To independently validate haplotype-specific, MOA-defined, putative TF footprints in B73 × Mo17, we compared AMPs to recently published allele-specific ChIP–seq data of the major brassinosteroid TF ZmBZR1 in the same F1 (ref. 17). More than 70% of AMPs overlapping with ZmBZR1 binding sites showed allelic bias in the same direction in both studies (red line in Fig. 1d). About 22% of AMPs showed no bias in the ChIP–seq data, probably because of the lower resolution of haplotype-specific ChIP–seq (~500 bp fragments compared to ~65 bp for MOA-seq). Only 7% of AMPs showed bias for different alleles than in ChIP–seq, potentially reflecting biological differences in the tissues analyzed (meristem and leaf versus leaf) or ectopic BZR1 activity owing to exogenous brassinosteroid treatment17. Detailed comparison of MOA-seq occupancy to the ZmBZR1 ChIP–seq data demonstrates the accuracy and resolution of our approach, accurately predicting expression of downstream genes and enabling the identification of likely causal polymorphisms within the TF binding site (Extended Data Fig. 1 and Supplementary Note 1). Together, these examples illustrate the potential of MOA-seq to annotate candidate cis-regulatory elements with quantitative chromatin footprint data that connects cis-variation to biases in cis-element occupancy.
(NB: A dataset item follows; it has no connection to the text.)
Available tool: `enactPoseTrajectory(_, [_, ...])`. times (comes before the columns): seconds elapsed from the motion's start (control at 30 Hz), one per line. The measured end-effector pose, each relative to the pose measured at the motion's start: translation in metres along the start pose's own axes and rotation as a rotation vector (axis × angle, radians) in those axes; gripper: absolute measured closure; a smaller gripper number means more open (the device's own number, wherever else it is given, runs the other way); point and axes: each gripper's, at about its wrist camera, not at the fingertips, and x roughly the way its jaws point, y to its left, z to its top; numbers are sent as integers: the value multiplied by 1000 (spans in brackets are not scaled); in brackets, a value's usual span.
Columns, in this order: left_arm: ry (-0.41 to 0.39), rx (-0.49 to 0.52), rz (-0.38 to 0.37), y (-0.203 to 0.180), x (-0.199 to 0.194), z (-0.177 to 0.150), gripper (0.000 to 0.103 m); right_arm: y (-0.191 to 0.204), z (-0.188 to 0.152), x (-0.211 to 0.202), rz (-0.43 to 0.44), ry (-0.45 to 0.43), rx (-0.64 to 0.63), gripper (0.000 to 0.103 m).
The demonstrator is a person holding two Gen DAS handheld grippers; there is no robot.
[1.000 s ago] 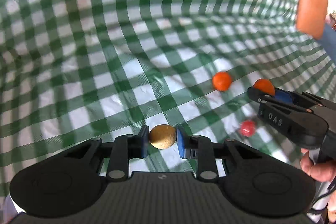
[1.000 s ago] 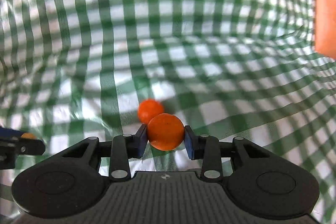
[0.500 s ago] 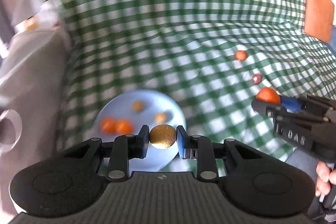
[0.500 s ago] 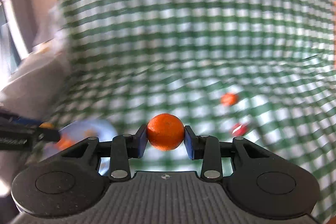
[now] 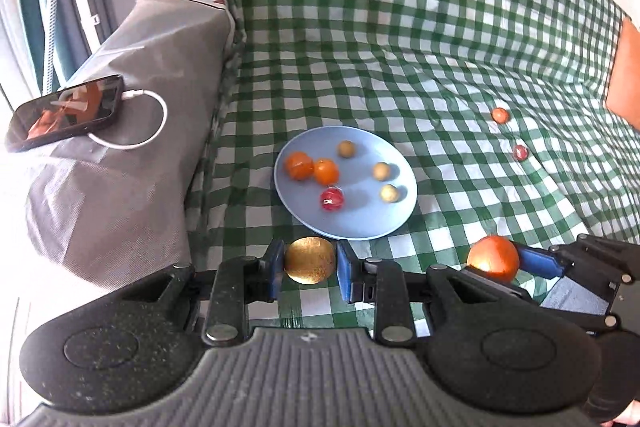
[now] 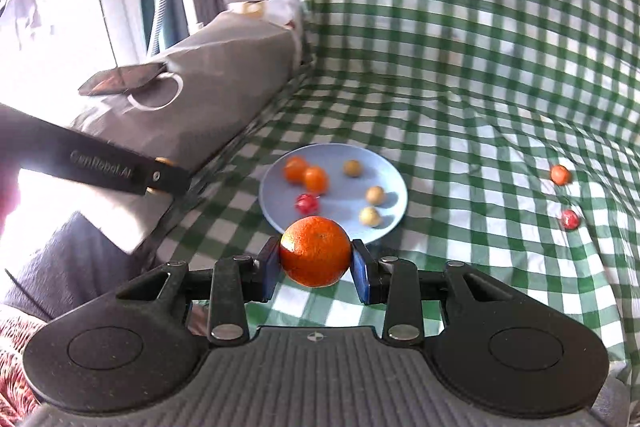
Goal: Organize fruits
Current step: 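Carry the yellow fruit and orange over the blue plate and open both grippers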
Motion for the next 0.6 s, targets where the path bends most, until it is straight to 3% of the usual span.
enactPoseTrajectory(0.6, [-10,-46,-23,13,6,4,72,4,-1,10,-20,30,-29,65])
Defining functional sites in a maize pan-cistrome
To define a leaf pan-cistrome of maize, we analyzed a population of 25 F1 hybrids using haplotype-specific MOA-seq (Fig. 1a). The hybrid population, created by crossing 25 inbred lines with high-quality genome assemblies18,19,20,21 to the reference genome line B73, represents a diverse set of maize including many of the parents of an important mapping population and several important genetic stocks (Supplementary Table 3). We analyzed allele-specific TF occupancy and mRNA abundance in leaf blades of each F1 cross (Supplementary Tables 1 and 4). By aligning MOA-seq and RNA-seq reads to concatenated dual-reference genomes rather than a single reference, our approach resolves issues of reference bias that confound most allele-specific analyses22 (Fig. 2a; Methods). We identified an average of 237,000 MOA peaks (FDR, 5%) per F1, covering approximately 2% (around 80 Mbp) of each hybrid genome (Supplementary Fig. 4). On average, 19.9% (14–30%) of MPs showed a significant allelic bias (binomial test, FDR, 1%; Supplementary Table 5) with an overall even split between the parental alleles (50.2% B73 and 49.8% diverse parents; Supplementary Fig. 5 and Supplementary Table 5). It is noteworthy that the average rate of AMPs (19.9%) closely matches allele-specific TF binding sites detected by the gold standard of ChIP–seq for an individual TF (18.3%)17. In total, AMPs overlapped with 35.6% of all MOA footprint peaks in B73 (Fig. 2b), and plots of the identified MOA peaks and cumulative base pairs indicate that our diverse population is near saturation and has identified the majority of the B73 leaf cistrome (Supplementary Fig. 6).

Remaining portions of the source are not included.